** GIVEN INFORMATION follows **

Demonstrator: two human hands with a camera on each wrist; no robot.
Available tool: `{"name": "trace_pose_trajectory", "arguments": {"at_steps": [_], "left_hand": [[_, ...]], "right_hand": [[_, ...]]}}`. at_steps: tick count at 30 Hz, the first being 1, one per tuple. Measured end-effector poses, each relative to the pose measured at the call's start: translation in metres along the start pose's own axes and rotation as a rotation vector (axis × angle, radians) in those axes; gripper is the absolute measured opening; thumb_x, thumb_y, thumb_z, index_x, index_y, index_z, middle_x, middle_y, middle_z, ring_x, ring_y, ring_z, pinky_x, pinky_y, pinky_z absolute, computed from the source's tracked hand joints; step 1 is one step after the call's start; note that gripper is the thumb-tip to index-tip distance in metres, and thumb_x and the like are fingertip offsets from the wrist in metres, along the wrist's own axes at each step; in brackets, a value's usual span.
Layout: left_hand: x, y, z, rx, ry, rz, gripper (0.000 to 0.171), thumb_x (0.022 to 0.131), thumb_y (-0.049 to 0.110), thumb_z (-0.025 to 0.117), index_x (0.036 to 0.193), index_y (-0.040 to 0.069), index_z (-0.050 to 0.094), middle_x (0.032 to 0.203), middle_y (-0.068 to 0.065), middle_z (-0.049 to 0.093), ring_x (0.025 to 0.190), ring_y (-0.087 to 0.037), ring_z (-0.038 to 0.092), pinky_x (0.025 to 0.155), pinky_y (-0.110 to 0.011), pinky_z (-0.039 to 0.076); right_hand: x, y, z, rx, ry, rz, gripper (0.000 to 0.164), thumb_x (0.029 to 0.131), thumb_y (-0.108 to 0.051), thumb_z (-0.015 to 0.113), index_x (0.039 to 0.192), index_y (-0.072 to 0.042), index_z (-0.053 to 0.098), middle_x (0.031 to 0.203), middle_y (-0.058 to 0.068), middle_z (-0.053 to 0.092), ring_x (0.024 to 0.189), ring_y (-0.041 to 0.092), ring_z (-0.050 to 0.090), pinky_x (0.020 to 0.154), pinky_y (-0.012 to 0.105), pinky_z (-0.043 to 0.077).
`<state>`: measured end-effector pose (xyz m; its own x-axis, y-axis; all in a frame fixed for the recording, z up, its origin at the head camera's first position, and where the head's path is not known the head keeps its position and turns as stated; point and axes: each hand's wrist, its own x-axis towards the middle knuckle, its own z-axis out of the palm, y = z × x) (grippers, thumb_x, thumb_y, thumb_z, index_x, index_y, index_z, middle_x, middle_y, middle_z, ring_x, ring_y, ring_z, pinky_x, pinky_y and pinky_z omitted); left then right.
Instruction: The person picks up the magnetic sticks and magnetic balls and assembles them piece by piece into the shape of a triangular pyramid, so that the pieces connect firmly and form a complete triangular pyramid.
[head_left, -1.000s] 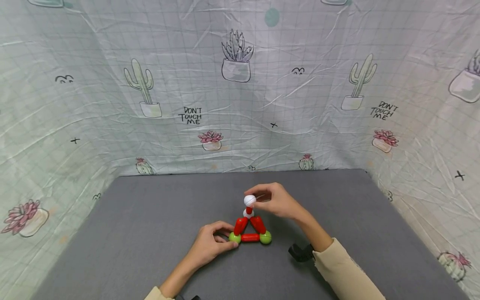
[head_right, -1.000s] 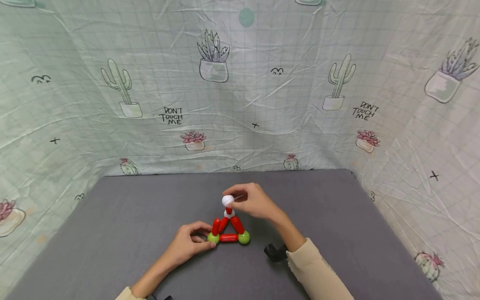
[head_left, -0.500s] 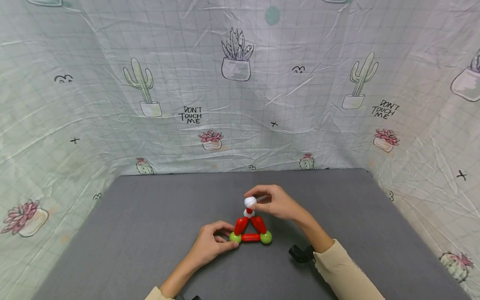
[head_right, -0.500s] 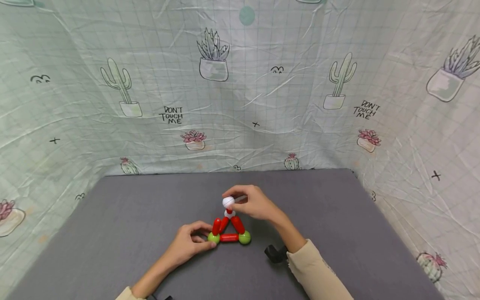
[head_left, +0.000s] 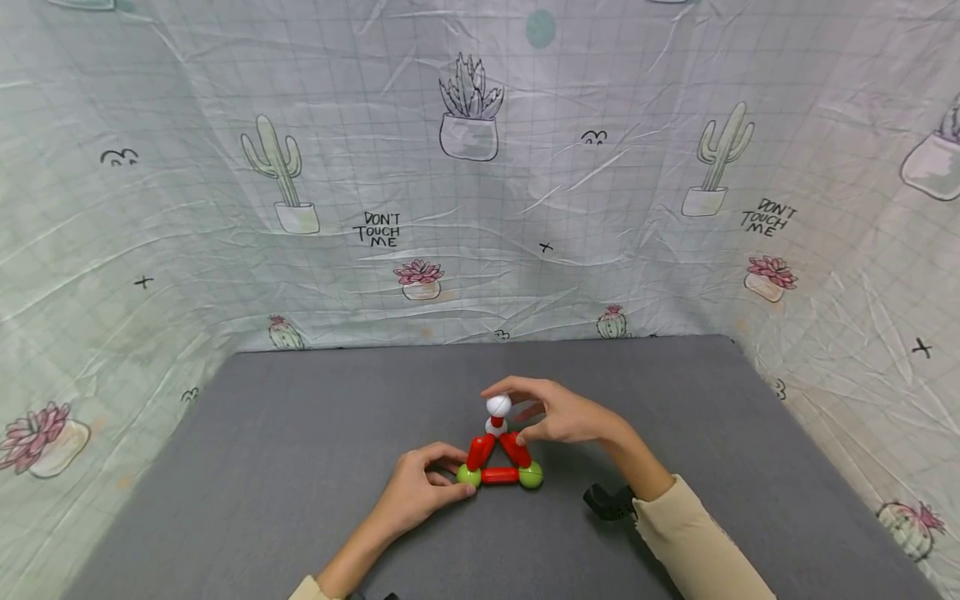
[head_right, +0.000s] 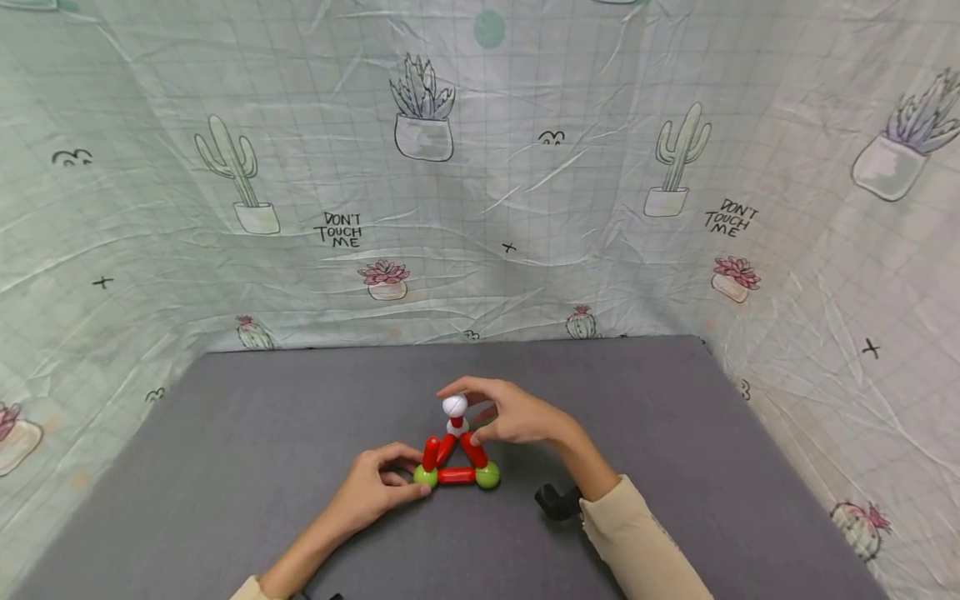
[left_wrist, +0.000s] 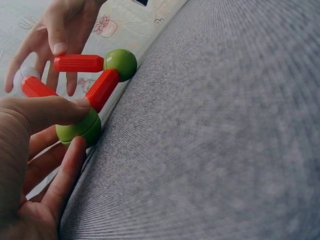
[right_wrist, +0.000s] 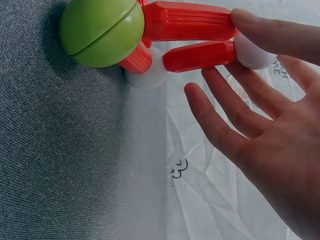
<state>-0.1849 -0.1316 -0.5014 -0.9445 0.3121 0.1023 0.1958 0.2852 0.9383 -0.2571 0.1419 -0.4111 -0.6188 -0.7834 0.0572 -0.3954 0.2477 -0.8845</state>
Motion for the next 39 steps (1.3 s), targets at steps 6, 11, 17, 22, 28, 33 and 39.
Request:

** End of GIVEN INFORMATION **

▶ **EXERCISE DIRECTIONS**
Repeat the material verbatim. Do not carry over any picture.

▶ **PROBLEM SOLUTION**
Demonstrator: two human hands with a camera on each wrist; no robot.
Available tool: `{"name": "trace_pose_trajectory", "arguments": {"at_steps": [_], "left_hand": [[_, ...]], "right_hand": [[_, ...]]}}`. at_steps: tick count at 30 Hz, the first being 1, one per tuple. Measured end-effector poses, each relative to the pose measured at the call's start: translation in metres along the start pose's own axes and rotation as a rotation vector (axis × angle, radians) in those axes; gripper is the absolute measured opening; thumb_x, thumb_y, thumb_z, index_x, index_y, index_z, middle_x, middle_y, middle_z, ring_x, ring_y, ring_z, pinky_x, pinky_y, pinky_z absolute, computed from the source's tracked hand joints; step 1 is one step after the call's start; note that gripper is the thumb-tip to index-tip distance in metres, and thumb_x and the like are fingertip offsets from the wrist in metres, along the wrist's own axes at each step; in brackets, a value's usual span.
Layout: left_hand: x, y, z, rx, ry, rz, gripper (0.000 to 0.171), thumb_x (0.022 to 0.131), thumb_y (-0.049 to 0.110), thumb_z (-0.025 to 0.117), index_x (0.036 to 0.193), index_y (-0.040 to 0.069), index_z (-0.050 to 0.094), middle_x (0.032 to 0.203), middle_y (-0.068 to 0.065), middle_z (-0.049 to 0.093), ring_x (0.025 to 0.190), ring_y (-0.087 to 0.037), ring_z (-0.038 to 0.092), pinky_x (0.025 to 0.155), pinky_y (-0.110 to 0.011), pinky_z (-0.039 to 0.076); right_hand: x, y, z, rx, ry, rz, gripper (0.000 to 0.164), thumb_x (0.029 to 0.131), thumb_y (-0.108 to 0.051), thumb_z (-0.015 to 0.113), index_x (0.039 to 0.192), index_y (-0.072 to 0.042), index_z (-0.053 to 0.098), middle_x (0.031 to 0.203), middle_y (-0.058 to 0.068), middle_z (-0.053 to 0.092), ring_x (0.024 to 0.189), ring_y (-0.041 to 0.092), ring_z (-0.050 to 0.090), pinky_x (0.020 to 0.154), pinky_y (-0.012 to 0.105), pinky_z (-0.043 to 0.077).
`<state>`: measured end-effector pose (xyz m; its own x-axis, y-axis; all in a frame fixed for the recording, z up, its origin at the head camera's first position, and where the head's path is not known the head keeps its position and turns as stated; point and axes: each hand's wrist, its own x-axis towards the middle knuckle, its own z-axis out of the palm, y = z × x) (grippers, thumb_x, thumb_y, thumb_z, index_x, index_y, index_z, middle_x, middle_y, middle_z, ring_x, ring_y, ring_z, pinky_x, pinky_y and pinky_z omitted); left then right.
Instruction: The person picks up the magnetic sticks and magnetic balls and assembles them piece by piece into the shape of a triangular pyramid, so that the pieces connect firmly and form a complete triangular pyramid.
[head_left, -1.000s] 
[head_right, -1.000s] 
[head_left, -0.500s] 
[head_right, -0.500s] 
[head_left, +0.000s] 
[head_right, +0.000s] 
[left_wrist, +0.000s] 
[right_wrist, +0.000s] 
<state>-0.1849 -0.1316 -0.5014 -0.9445 0.3121 0.1023 0.1958 0.2852 0.9383 -0.2571 0.1419 -0.4111 -0.6188 -0.7834 0.0572 -0.3954 0.2477 -0.8845</state>
Motion for the next 39 steps (1.3 s), targets at steps 6, 11, 17, 22, 28, 33 and 39.
Request:

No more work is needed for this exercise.